ASSIGNMENT: Which lines of the data below include the string "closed"? Return each of them.

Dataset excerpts
################

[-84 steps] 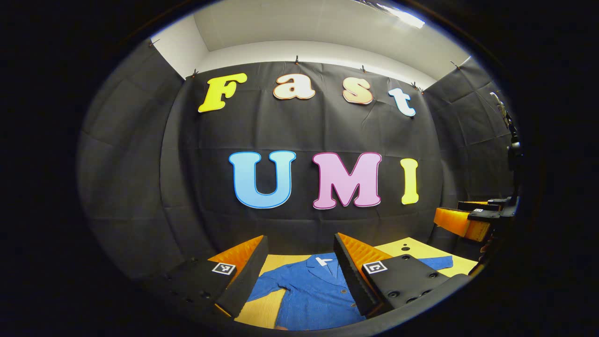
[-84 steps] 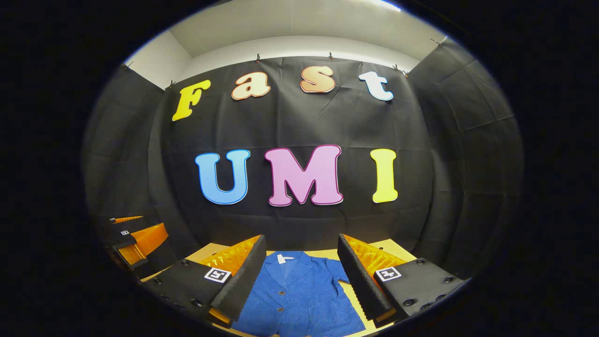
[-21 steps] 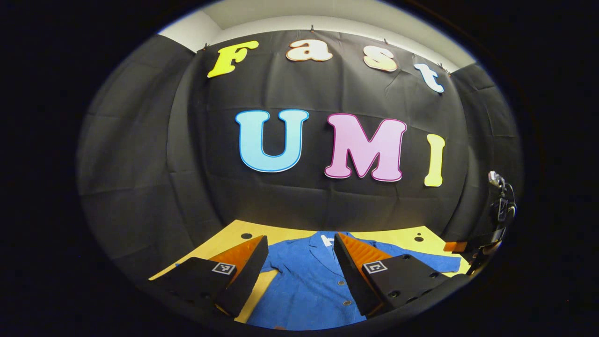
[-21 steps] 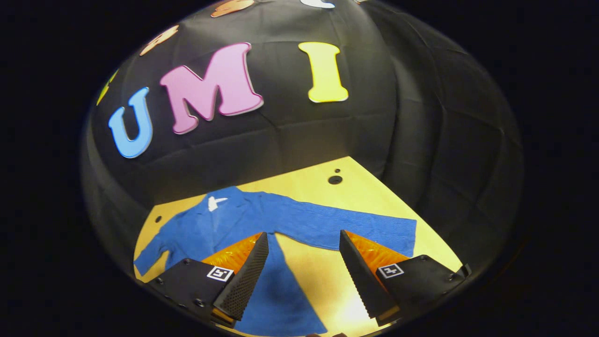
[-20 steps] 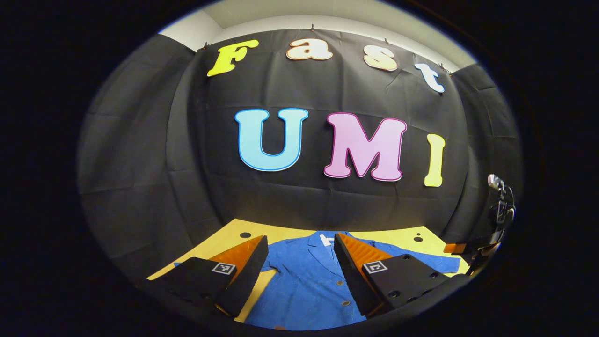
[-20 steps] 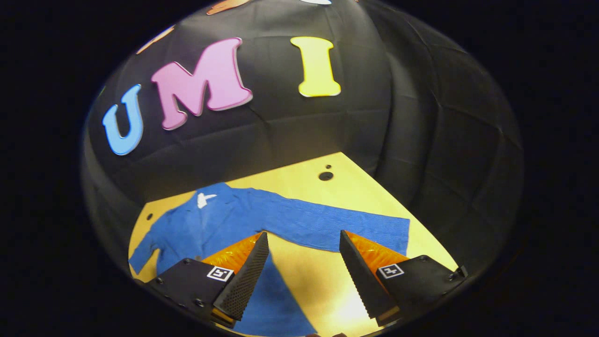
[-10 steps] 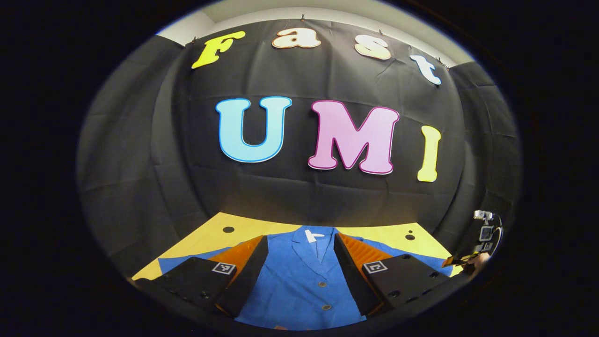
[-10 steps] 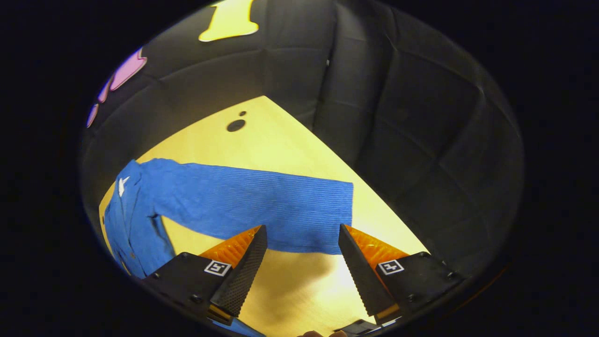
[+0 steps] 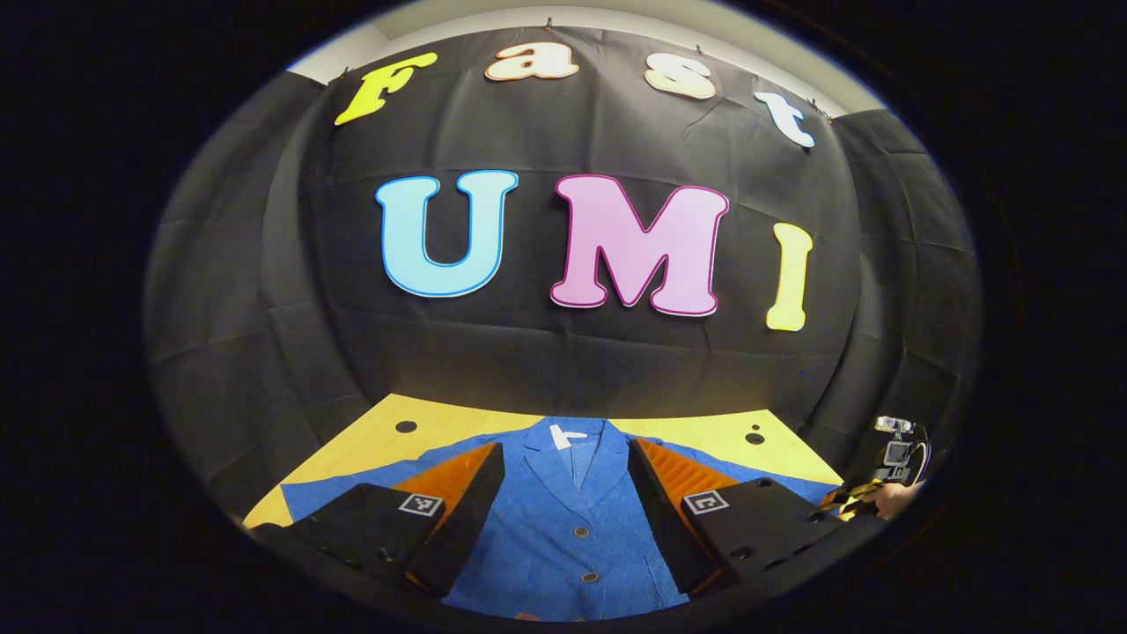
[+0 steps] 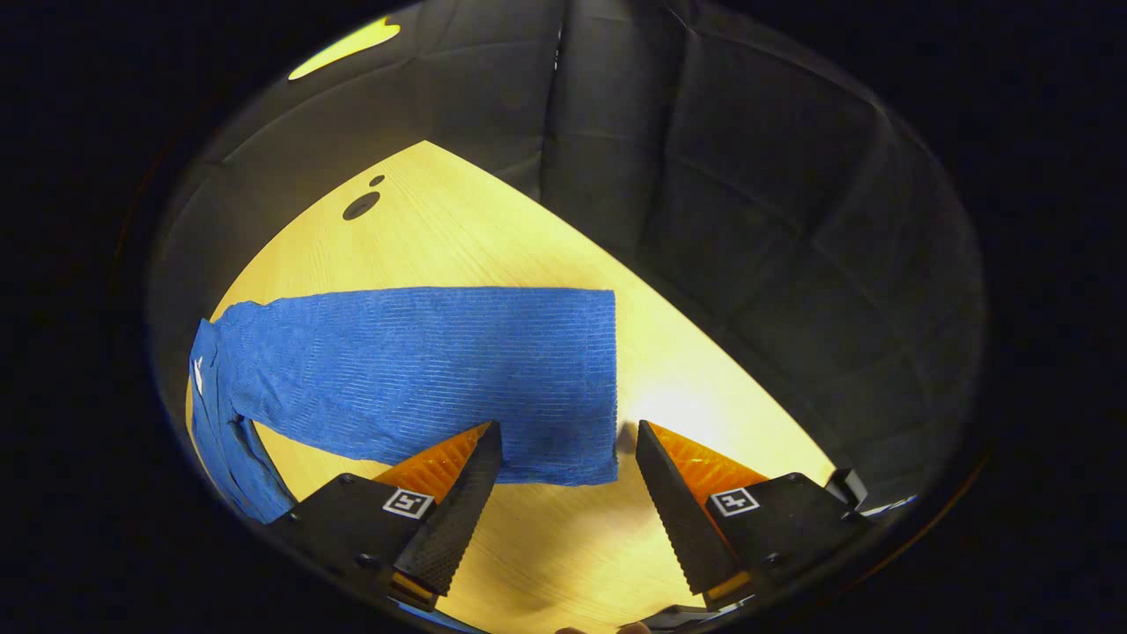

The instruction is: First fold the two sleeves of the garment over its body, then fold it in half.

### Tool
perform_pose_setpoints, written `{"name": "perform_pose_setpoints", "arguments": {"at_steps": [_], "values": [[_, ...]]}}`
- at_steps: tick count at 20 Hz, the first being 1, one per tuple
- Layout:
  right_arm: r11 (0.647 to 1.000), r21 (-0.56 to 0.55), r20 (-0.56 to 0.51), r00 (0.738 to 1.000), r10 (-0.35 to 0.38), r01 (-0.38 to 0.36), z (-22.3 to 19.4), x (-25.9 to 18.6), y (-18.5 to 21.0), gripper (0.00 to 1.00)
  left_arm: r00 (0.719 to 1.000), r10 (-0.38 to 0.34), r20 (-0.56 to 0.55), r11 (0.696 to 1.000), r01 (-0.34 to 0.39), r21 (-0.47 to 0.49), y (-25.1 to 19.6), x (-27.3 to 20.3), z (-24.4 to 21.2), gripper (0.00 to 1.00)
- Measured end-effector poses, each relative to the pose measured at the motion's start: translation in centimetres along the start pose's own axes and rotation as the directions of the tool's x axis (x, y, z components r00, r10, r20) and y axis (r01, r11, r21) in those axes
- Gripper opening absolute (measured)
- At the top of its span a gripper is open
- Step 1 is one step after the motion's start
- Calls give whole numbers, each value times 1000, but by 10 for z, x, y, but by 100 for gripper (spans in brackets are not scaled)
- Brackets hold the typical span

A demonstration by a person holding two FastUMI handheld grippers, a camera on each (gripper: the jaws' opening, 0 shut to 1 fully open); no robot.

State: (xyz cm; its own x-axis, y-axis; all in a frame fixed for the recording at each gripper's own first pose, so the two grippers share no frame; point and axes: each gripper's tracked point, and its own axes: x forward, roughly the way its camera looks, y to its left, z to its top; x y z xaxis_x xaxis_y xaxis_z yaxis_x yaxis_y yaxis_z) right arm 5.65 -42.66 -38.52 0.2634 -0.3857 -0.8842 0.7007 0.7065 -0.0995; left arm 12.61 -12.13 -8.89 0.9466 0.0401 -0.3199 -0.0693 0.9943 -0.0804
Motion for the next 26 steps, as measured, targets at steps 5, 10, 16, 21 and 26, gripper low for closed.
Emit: {"name": "perform_pose_setpoints", "arguments": {"at_steps": [5, 10, 16, 21, 26], "values": [[999, -28, -9, 999, 32, -32, 2, 0, 4, 77, 1000, 5, -13, 1000, -5, 3, 0, 1, -7, 81], [995, 2, 2, 995, 96, -96, 2, -1, 21, 17, 1000, 2, -20, 1000, -2, 15, 0, 0, -8, 82], [973, -59, 57, 972, 228, -225, 8, -18, 69, 5, 1000, 21, -22, 1000, -20, 14, 7, -4, -10, 82], [949, -104, 92, 947, 309, -299, 19, -49, 111, 5, 999, 43, -25, 999, -43, 2, 18, -9, -16, 82], [890, -244, 113, 900, 420, -385, 21, -88, 191, 5, 996, 80, -26, 997, -80, -23, 35, -19, -20, 81]]}}
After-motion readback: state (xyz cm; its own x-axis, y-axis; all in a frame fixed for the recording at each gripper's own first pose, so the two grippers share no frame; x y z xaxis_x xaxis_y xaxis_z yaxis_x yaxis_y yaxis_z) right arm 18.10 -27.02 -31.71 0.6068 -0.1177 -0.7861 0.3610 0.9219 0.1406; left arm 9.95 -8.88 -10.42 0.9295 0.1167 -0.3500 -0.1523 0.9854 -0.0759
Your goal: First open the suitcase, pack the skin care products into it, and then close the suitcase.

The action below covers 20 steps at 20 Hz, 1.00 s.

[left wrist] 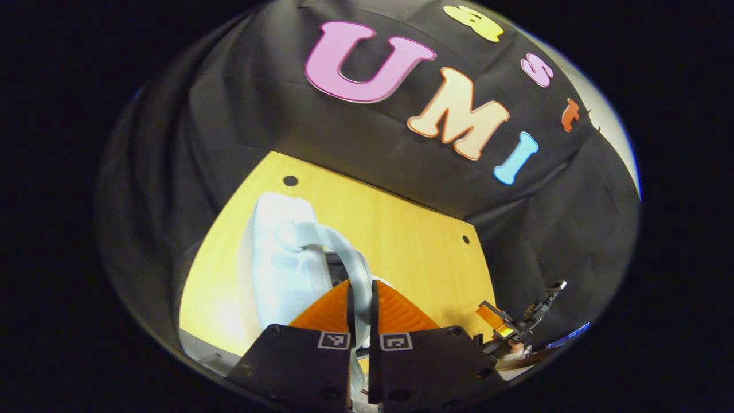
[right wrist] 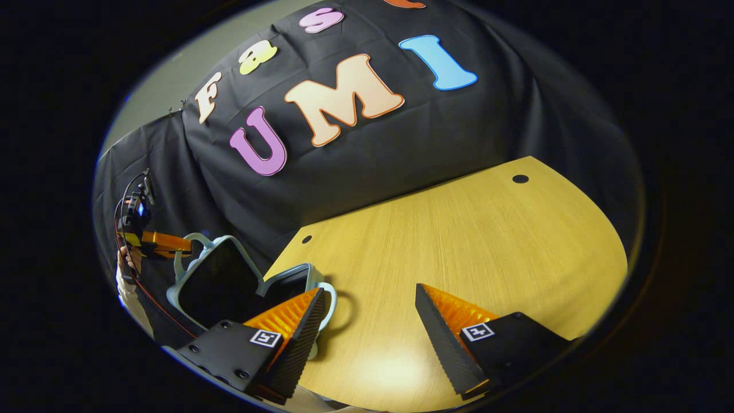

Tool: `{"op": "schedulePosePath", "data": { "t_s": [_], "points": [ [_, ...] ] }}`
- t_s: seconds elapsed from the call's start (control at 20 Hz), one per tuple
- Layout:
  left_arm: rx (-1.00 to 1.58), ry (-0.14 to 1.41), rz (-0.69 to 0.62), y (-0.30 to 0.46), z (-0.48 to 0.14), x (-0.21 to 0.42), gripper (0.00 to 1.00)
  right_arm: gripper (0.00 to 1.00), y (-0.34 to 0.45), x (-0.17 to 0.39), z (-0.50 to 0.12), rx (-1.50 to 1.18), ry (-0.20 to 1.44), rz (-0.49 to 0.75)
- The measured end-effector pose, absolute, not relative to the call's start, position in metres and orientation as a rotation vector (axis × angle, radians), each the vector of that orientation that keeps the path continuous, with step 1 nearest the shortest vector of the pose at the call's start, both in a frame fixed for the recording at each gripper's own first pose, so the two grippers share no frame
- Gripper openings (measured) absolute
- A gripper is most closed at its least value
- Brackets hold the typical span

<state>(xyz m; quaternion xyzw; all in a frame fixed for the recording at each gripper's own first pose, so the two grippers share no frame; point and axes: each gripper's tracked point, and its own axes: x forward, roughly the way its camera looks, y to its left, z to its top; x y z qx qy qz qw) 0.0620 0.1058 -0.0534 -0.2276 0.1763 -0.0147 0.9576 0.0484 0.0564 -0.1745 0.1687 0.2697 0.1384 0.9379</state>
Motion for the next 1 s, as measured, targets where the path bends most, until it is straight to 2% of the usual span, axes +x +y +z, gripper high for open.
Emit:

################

TASK SOLUTION:
Motion for the next 26 steps, as measured, targets at steps 5, 10, 16, 21 and 26, gripper low for closed.
- A gripper is most closed at its least value

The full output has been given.